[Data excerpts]
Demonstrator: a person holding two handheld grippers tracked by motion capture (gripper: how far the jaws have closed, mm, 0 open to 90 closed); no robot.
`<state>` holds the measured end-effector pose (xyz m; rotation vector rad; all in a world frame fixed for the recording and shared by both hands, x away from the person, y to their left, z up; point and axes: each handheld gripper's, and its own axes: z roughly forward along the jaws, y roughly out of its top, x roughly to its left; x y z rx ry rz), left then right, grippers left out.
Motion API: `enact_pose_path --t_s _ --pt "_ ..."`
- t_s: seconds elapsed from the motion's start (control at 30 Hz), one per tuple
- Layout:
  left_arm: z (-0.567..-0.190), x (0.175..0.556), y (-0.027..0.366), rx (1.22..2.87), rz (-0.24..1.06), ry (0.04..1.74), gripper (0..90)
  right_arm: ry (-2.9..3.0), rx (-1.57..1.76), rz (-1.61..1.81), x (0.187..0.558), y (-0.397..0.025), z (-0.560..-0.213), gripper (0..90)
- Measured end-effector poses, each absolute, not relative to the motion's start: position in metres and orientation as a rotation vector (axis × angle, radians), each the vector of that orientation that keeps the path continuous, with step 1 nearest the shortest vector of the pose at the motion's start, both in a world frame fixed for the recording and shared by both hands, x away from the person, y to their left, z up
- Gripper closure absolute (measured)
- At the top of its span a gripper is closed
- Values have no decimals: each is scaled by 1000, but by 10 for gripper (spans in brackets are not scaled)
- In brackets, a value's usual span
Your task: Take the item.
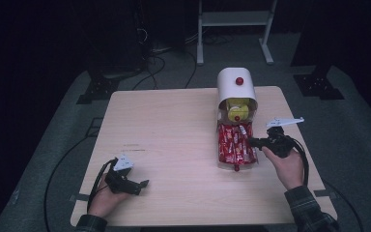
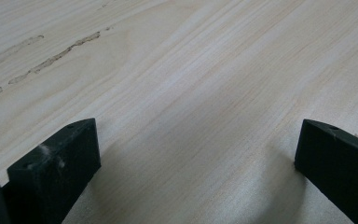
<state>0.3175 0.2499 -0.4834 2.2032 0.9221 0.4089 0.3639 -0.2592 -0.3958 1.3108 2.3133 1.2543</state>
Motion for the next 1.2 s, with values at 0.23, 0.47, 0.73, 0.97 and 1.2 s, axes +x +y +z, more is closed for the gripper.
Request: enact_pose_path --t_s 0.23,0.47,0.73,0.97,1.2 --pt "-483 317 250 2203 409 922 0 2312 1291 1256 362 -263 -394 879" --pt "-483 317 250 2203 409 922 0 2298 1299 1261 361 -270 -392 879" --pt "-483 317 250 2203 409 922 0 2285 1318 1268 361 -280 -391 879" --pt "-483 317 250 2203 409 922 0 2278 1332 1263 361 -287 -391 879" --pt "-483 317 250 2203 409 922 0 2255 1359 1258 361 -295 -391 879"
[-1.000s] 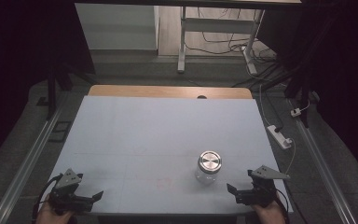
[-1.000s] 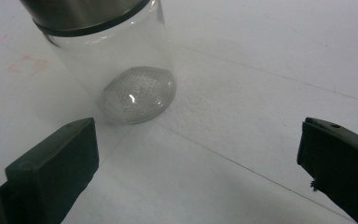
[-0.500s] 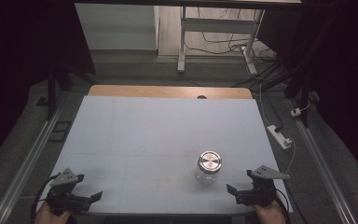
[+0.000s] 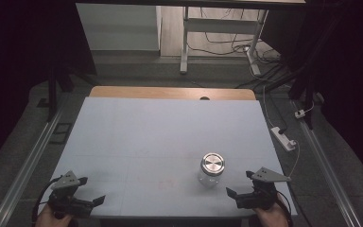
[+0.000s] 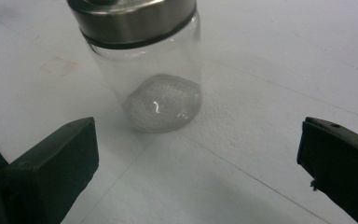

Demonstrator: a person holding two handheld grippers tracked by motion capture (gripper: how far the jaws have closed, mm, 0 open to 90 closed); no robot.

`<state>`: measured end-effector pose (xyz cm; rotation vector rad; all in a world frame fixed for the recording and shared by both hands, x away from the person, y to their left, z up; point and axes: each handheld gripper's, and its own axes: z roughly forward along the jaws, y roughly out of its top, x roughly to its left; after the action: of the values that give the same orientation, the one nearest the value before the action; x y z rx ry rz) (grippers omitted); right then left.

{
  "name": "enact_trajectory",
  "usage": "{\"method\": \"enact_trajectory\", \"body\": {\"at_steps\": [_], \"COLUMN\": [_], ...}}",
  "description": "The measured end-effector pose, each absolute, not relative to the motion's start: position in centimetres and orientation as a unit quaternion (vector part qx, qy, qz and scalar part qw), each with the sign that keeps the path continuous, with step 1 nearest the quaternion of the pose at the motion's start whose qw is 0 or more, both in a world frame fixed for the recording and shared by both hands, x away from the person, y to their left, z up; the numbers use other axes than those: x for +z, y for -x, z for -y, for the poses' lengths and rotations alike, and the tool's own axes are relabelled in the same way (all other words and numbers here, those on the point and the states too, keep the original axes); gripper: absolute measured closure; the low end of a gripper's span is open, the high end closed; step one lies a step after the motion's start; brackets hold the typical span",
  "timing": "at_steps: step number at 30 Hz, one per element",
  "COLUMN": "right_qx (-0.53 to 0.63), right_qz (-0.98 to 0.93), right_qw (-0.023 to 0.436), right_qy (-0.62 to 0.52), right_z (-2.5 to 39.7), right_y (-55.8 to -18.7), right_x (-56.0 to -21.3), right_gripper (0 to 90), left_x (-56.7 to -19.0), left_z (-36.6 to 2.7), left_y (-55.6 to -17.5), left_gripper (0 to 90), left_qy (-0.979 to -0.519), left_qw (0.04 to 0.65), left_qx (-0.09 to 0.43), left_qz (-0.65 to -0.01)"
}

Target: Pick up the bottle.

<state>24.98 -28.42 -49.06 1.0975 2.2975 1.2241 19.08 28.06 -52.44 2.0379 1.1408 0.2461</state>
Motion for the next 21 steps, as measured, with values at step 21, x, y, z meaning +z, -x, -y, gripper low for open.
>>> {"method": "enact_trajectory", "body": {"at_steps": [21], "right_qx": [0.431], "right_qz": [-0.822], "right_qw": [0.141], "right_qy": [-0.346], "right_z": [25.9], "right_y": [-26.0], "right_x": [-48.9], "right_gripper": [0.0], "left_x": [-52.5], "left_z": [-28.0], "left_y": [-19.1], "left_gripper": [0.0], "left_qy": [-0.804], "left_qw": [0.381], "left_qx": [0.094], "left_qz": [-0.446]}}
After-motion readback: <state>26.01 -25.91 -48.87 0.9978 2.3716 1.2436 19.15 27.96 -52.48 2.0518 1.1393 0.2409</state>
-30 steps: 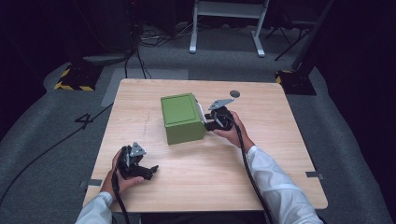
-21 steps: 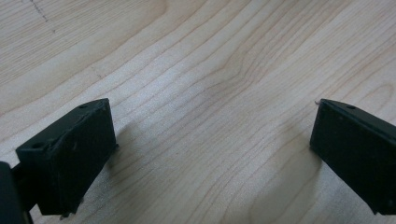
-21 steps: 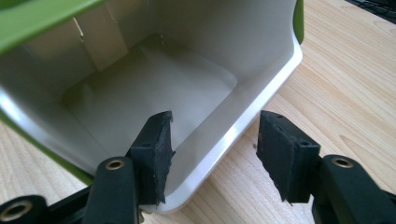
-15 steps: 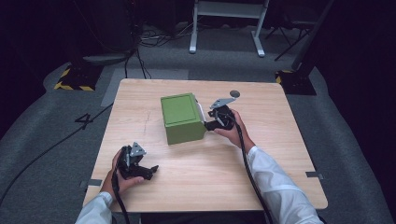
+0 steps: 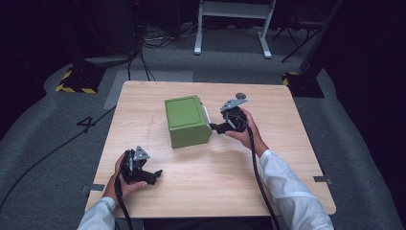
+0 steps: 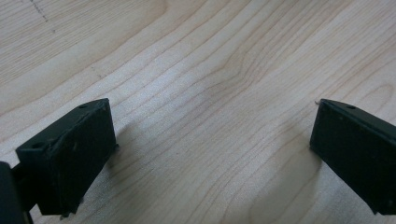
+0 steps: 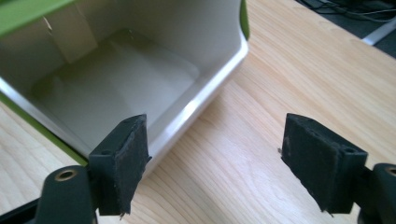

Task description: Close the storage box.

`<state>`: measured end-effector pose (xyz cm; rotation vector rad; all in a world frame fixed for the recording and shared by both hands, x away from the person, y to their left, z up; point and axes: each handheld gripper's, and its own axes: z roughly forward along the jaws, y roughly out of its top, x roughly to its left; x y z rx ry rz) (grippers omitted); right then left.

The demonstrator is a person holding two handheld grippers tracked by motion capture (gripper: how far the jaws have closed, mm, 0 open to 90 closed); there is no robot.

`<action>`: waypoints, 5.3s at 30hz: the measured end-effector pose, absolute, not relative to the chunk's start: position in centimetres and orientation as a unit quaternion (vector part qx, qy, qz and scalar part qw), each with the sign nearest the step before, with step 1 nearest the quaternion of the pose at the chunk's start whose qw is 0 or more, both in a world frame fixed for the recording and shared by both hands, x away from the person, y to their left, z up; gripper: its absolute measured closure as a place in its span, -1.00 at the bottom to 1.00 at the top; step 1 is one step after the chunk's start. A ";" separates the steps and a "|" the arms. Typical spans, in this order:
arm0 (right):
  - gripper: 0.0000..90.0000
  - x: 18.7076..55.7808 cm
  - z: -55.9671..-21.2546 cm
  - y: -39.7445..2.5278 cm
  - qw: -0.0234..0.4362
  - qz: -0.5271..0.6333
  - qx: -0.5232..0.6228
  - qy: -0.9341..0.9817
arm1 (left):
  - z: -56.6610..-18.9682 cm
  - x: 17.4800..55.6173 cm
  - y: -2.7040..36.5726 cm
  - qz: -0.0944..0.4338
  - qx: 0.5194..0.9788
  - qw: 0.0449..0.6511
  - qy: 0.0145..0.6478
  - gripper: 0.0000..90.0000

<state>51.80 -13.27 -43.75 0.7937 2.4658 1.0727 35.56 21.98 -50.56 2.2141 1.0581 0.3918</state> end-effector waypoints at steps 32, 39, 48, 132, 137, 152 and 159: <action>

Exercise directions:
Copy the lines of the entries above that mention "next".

The answer:
Motion for the next 1.2 s, with values at 0.23, 0.47, 0.73, 0.97 and 1.2 s, axes +x +y +z, more is closed for the gripper.
Motion for the next 21 steps, as measured, with values at step 21, x, y, z meaning +z, -x, -y, gripper low for open.

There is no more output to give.